### Task directions:
In the data below, find every line that has the string "element", and copy it.

----------------

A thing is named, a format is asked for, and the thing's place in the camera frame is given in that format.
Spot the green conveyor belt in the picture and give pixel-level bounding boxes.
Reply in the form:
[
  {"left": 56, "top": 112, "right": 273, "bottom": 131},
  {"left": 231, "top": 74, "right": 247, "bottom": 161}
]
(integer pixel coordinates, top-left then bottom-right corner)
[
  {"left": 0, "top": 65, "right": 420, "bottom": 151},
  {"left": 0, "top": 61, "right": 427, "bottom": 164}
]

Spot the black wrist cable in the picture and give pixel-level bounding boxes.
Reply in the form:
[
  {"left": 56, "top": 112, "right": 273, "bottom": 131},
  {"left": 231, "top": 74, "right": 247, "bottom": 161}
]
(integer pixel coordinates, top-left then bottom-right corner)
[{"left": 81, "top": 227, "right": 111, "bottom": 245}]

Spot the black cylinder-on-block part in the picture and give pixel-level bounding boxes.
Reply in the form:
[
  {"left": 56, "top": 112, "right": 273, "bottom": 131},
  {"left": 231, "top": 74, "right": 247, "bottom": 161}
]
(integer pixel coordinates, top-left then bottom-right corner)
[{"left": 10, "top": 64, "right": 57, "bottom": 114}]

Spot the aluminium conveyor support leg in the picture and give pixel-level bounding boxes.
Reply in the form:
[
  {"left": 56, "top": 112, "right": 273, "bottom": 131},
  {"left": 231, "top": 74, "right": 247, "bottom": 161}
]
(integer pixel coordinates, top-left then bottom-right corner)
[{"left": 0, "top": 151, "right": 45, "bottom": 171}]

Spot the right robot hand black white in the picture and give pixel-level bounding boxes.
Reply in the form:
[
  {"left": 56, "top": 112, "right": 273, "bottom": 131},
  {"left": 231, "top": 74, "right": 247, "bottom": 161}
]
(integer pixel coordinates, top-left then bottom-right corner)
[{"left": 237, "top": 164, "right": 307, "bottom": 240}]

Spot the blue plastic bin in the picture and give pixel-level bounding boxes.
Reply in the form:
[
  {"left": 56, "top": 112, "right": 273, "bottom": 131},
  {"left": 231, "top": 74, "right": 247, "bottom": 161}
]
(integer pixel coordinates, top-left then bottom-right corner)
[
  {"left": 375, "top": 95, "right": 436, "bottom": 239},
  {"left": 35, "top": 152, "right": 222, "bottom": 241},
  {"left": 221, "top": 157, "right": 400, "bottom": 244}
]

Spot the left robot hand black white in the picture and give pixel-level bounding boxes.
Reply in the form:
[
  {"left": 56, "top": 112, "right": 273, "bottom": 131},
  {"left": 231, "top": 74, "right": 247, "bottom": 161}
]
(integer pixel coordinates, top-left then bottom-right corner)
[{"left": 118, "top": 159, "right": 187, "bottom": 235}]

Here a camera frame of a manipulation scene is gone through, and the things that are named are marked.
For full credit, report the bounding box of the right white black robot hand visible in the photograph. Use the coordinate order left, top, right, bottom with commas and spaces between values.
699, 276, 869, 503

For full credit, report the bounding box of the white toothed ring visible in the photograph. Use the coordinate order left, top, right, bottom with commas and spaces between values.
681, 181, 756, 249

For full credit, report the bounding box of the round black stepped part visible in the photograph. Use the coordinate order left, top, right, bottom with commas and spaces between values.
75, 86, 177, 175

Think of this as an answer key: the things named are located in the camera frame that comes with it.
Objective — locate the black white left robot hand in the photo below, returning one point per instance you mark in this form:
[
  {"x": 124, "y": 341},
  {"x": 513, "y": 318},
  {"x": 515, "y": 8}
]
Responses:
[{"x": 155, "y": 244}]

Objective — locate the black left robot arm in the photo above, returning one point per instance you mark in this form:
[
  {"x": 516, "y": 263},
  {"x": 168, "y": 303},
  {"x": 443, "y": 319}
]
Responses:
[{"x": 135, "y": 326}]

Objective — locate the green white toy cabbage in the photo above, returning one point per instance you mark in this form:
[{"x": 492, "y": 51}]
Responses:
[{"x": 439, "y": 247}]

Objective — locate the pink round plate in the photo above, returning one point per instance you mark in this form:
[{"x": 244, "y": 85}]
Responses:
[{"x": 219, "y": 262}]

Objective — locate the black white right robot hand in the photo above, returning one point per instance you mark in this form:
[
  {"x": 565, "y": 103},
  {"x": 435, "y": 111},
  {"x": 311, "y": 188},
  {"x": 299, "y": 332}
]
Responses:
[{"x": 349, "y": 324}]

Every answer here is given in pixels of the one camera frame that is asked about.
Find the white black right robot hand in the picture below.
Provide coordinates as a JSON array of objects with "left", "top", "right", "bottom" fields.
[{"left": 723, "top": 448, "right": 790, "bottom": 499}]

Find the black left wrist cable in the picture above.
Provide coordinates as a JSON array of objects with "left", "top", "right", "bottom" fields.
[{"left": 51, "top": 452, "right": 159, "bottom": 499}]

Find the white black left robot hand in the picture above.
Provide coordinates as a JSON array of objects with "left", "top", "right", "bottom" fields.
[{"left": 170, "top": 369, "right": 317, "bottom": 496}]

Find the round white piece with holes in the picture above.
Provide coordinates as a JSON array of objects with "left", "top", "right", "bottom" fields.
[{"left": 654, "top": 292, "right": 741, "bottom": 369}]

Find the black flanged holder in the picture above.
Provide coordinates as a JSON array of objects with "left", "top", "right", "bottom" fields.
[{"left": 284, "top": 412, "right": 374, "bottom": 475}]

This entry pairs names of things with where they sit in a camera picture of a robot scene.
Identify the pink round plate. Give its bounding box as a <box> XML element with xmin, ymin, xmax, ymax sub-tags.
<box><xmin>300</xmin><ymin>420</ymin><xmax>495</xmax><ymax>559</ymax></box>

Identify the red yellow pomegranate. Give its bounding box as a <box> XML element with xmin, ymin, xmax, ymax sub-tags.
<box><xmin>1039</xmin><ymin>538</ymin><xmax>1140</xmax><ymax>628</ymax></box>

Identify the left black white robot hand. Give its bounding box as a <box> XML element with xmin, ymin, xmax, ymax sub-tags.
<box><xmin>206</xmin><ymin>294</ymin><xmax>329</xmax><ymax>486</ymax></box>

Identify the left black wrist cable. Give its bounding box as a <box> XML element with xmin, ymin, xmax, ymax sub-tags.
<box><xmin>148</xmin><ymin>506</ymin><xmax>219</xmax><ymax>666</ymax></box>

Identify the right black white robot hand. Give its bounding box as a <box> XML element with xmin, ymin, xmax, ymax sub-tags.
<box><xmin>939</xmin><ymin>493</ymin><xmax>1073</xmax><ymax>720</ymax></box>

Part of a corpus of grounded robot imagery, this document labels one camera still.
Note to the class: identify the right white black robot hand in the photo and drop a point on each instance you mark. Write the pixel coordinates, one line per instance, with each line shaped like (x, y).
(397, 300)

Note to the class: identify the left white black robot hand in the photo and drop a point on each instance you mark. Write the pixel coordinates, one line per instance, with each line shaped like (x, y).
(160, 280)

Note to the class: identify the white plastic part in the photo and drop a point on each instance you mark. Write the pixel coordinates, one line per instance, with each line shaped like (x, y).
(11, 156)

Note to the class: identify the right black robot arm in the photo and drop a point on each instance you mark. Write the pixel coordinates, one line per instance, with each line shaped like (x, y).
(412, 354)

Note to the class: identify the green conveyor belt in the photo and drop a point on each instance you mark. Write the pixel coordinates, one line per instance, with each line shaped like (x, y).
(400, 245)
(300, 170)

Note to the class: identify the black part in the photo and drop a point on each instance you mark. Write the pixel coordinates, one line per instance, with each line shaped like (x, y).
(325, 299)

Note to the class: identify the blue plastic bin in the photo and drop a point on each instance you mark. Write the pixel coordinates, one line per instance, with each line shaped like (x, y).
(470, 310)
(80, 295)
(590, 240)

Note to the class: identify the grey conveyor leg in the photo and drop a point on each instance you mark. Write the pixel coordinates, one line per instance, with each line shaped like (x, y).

----------------

### Answer to the exercise:
Identify the pink round plate. Give its bounding box as a <box> XML element with xmin, ymin, xmax, ymax sub-tags.
Identify the red yellow pomegranate. Give its bounding box as a <box> XML element with xmin, ymin, xmax, ymax sub-tags.
Identify the left black white robot hand. Give its bounding box as a <box> XML element with xmin, ymin, xmax, ymax sub-tags.
Identify the left black wrist cable. Give its bounding box as a <box> XML element with xmin, ymin, xmax, ymax sub-tags.
Identify the right black white robot hand. Give its bounding box as a <box> XML element with xmin, ymin, xmax, ymax sub-tags.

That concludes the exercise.